Bell Labs located in Murray Hill, NJ, USA had XUNET (similar to ARPANET) over Datakit. It connected them to to the University of California Berkeley (UCB). Specifically a VAX-11/750 named Monet. You can see the source code, it's in the CSRG ISOs.
I found two research papers about XUNET.
One thing I would like to know is if Datakit can operate point to point without a switch. It would help with retrocomputing. The protocol is available in UNIX v8 which is publicly available and can be run on SIMH. Datakit souce code is also in UNIX v,8.
found another one:
TUHS/UA_Distributions/Research/Norman_v10/usr/src/cmd/nupas/config/112clients/xunetroute
TUHS/UA_Distributions/Research/Norman_v10/usr/src/cmd/nupas/config/research/xunetroute.res
That and the two papers:
Delay and Throughput Measurements of the XUNET Datakit Network
Thomas VandeWater
EECS Department
University of California, Berkeley
Technical Report No. UCB/CSD-88-474
November 1988
https://www2.eecs.berkeley.edu/Pubs/TechRpts/1988/6057.html
It has diagrams of the network architecture.
Performance Analysis of Queueing Algorithms on Datakit T1 Trunk Lines
By University of California, Berkeley. Computer Science Division, Michael J. Hawley · 1989
https://digitalassets.lib.berkeley.edu/techreports/ucb/text/CSD-89-547.pdf
I think on VAX-11/780 a "serial port accelerator" KMC11 was used for Datakit.

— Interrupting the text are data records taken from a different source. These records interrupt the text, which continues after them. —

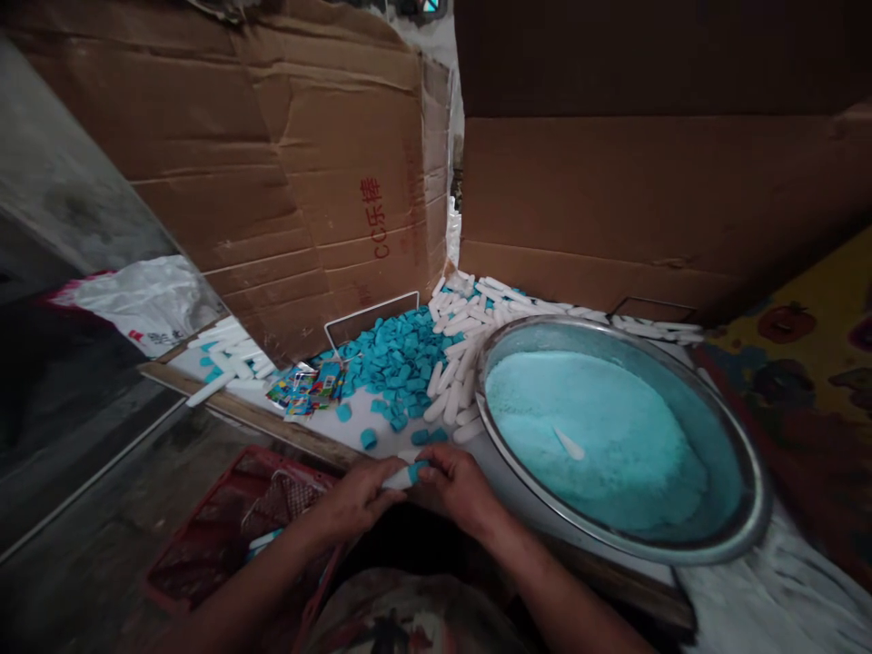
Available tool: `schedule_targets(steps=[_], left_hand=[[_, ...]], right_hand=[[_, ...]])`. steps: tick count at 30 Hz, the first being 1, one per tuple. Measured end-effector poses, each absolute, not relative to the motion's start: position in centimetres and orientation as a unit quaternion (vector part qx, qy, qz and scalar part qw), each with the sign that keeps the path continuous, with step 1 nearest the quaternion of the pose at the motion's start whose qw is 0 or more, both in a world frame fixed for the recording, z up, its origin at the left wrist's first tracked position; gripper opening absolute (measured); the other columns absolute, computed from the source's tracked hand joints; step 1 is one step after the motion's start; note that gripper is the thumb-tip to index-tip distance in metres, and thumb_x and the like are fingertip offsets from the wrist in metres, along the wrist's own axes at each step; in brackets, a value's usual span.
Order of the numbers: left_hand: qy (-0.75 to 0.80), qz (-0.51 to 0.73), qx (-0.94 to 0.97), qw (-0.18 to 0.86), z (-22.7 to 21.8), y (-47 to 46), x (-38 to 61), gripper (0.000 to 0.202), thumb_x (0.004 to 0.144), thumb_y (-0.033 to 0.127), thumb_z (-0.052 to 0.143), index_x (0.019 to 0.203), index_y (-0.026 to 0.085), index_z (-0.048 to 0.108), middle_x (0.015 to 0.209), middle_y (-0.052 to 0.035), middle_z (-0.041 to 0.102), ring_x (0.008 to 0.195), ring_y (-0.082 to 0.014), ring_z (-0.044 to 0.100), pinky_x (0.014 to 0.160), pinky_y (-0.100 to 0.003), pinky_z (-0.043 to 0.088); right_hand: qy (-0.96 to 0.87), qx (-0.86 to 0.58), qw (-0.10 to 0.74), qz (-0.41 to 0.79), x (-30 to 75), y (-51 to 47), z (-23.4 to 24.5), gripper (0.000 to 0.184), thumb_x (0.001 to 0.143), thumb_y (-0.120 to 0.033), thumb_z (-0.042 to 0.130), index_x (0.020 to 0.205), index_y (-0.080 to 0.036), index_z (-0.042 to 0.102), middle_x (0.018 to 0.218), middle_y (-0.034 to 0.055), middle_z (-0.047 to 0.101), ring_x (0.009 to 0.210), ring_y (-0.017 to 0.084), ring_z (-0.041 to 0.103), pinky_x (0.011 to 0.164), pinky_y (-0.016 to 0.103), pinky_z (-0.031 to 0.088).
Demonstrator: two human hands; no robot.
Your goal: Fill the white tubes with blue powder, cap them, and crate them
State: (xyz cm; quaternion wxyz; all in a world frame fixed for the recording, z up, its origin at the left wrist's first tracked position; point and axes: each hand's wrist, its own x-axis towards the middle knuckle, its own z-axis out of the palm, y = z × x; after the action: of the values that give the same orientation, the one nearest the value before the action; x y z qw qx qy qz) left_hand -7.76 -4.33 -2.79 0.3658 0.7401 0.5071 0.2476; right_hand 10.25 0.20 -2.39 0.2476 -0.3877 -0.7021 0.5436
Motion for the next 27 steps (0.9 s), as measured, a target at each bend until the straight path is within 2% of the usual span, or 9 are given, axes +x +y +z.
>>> schedule_targets(steps=[4,6,10,12,15,21,23,27], left_hand=[[0.509,0.222,0.749,0.361,-2.6,-4.4,-7.4,0.026,0.078,0.03,0.053,0.099,0.016,0.061,0.086,-0.0067,0.067,0.078,-0.0224,0.06,0.068,-0.027,0.044],[0.509,0.201,0.757,0.357,-2.4,-4.5,-7.3,0.023,0.077,0.029,0.055,0.094,0.018,0.064,0.084,-0.0069,0.068,0.076,-0.0232,0.061,0.066,-0.027,0.044],[0.493,0.191,0.76,0.379,-2.1,-4.9,-7.0,0.026,0.071,0.026,0.061,0.097,0.023,0.065,0.086,-0.0038,0.07,0.078,-0.0231,0.062,0.067,-0.026,0.044],[0.481,0.196,0.757,0.398,-2.2,-5.0,-6.9,0.027,0.069,0.026,0.063,0.096,0.024,0.065,0.089,-0.003,0.07,0.082,-0.023,0.062,0.07,-0.025,0.045],[0.467,0.187,0.762,0.407,-2.6,-5.3,-6.8,0.018,0.068,0.023,0.062,0.085,0.024,0.067,0.087,-0.0036,0.07,0.083,-0.0229,0.062,0.072,-0.025,0.045],[0.468,0.155,0.78,0.386,-3.4,-6.1,-7.9,0.015,0.069,0.014,0.054,0.071,0.023,0.066,0.072,-0.0024,0.069,0.069,-0.0199,0.061,0.067,-0.024,0.044],[0.496,0.139,0.763,0.389,-3.7,-6.6,-9.0,0.015,0.069,0.016,0.053,0.071,0.022,0.067,0.072,-0.0019,0.069,0.066,-0.0187,0.06,0.065,-0.023,0.044],[0.597,0.18,0.683,0.382,-4.2,-7.8,-12.1,0.017,0.072,0.027,0.052,0.074,0.022,0.068,0.076,-0.0004,0.07,0.071,-0.0191,0.061,0.069,-0.024,0.047]], right_hand=[[-0.84,-0.339,0.226,0.36,11.2,-1.3,-2.8,0.029,0.079,-0.018,0.046,0.107,-0.017,0.056,0.1,0.0089,0.063,0.091,0.021,0.055,0.079,0.034,0.043],[-0.906,-0.294,0.19,0.238,11.6,-2.1,-2.5,0.033,0.081,-0.012,0.043,0.111,-0.015,0.053,0.095,0.0106,0.062,0.087,0.022,0.054,0.076,0.036,0.042],[-0.96,-0.248,0.09,0.093,12.1,-3.0,-1.3,0.023,0.08,-0.007,0.04,0.095,-0.012,0.056,0.077,0.0104,0.059,0.071,0.021,0.05,0.065,0.034,0.038],[-0.966,-0.237,0.062,0.084,12.0,-3.2,-1.0,0.018,0.079,-0.006,0.041,0.087,-0.013,0.056,0.074,0.0101,0.058,0.068,0.021,0.049,0.061,0.033,0.035],[-0.968,-0.225,0.058,0.099,11.7,-3.5,-1.3,0.012,0.078,-0.008,0.045,0.081,-0.014,0.055,0.074,0.0095,0.058,0.068,0.021,0.048,0.061,0.032,0.033],[-0.967,-0.208,0.044,0.143,9.8,-3.8,-2.9,0.011,0.074,-0.012,0.051,0.083,-0.013,0.056,0.078,0.0105,0.061,0.075,0.023,0.052,0.069,0.034,0.038],[-0.959,-0.213,0.047,0.179,9.0,-3.8,-3.2,0.015,0.076,-0.011,0.05,0.089,-0.013,0.057,0.084,0.0116,0.062,0.083,0.024,0.054,0.076,0.035,0.039],[-0.894,-0.337,0.098,0.279,9.0,-3.8,-4.6,0.045,0.076,-0.02,0.057,0.119,-0.014,0.048,0.11,0.0142,0.059,0.1,0.024,0.053,0.085,0.035,0.041]])
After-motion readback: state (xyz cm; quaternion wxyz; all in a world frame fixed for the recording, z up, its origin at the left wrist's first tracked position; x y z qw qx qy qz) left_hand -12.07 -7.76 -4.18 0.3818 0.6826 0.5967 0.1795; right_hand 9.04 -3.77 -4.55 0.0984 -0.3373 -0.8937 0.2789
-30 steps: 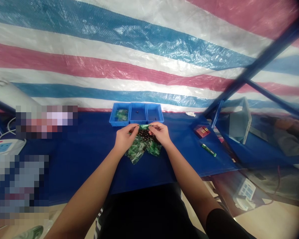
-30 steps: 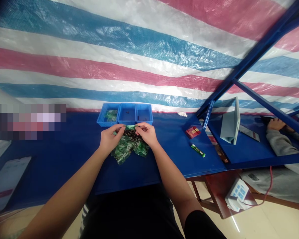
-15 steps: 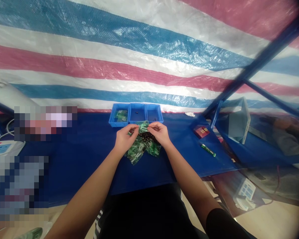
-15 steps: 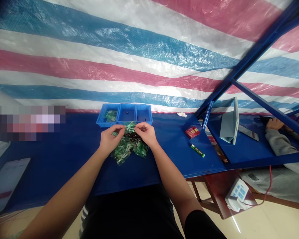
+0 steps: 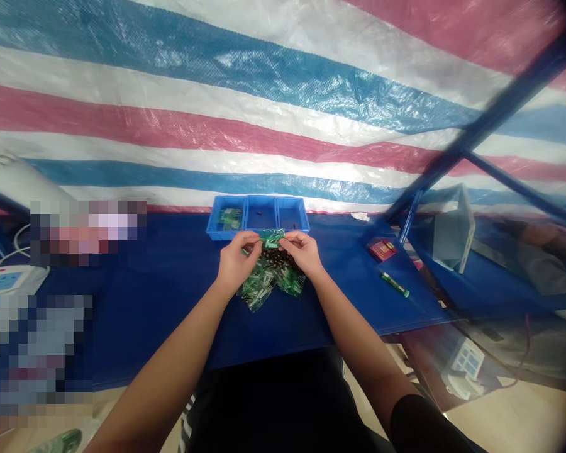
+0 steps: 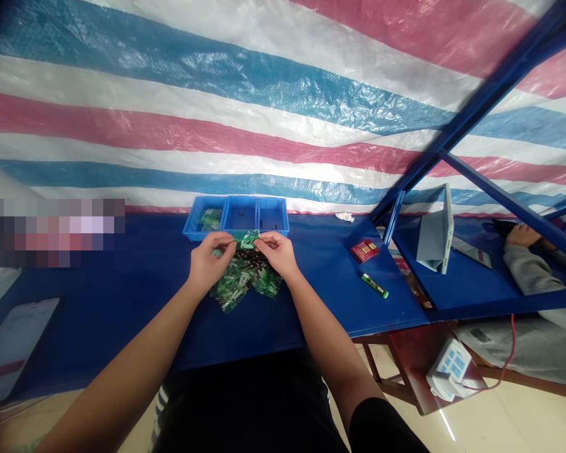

A big reason why OSI never really got anywhere was that it was just far too big and complicated. Cut-down versions of some of its ideas, such as SNMP and LDAP, have seen widespread use, but the majority of the OSI stack died a well-deserved death, serving only as an example of what happens when you turn technical matters over to massive committees and their associated bureaucracy.
One reason that I give credit to congestion control algorithms in explaining the success of the internet is that the path to failure of the internet was clearly on display in 1986. Jacobson describes some of the early congestion collapse episodes, which saw throughput fall by three orders of magnitude.
The reason the internet didn't collapse is that the backbones were able to continue to get drastically faster. More than just keeping up with traffic growth. That has ensured that the vast majority of the distance of your data travels, is entirely free of congestion, with congestion only an issue at the last mile. This reality is very different than the old 1980s assumptions of telcom networks, that we needed protocols that would handle heavy congestion all the time.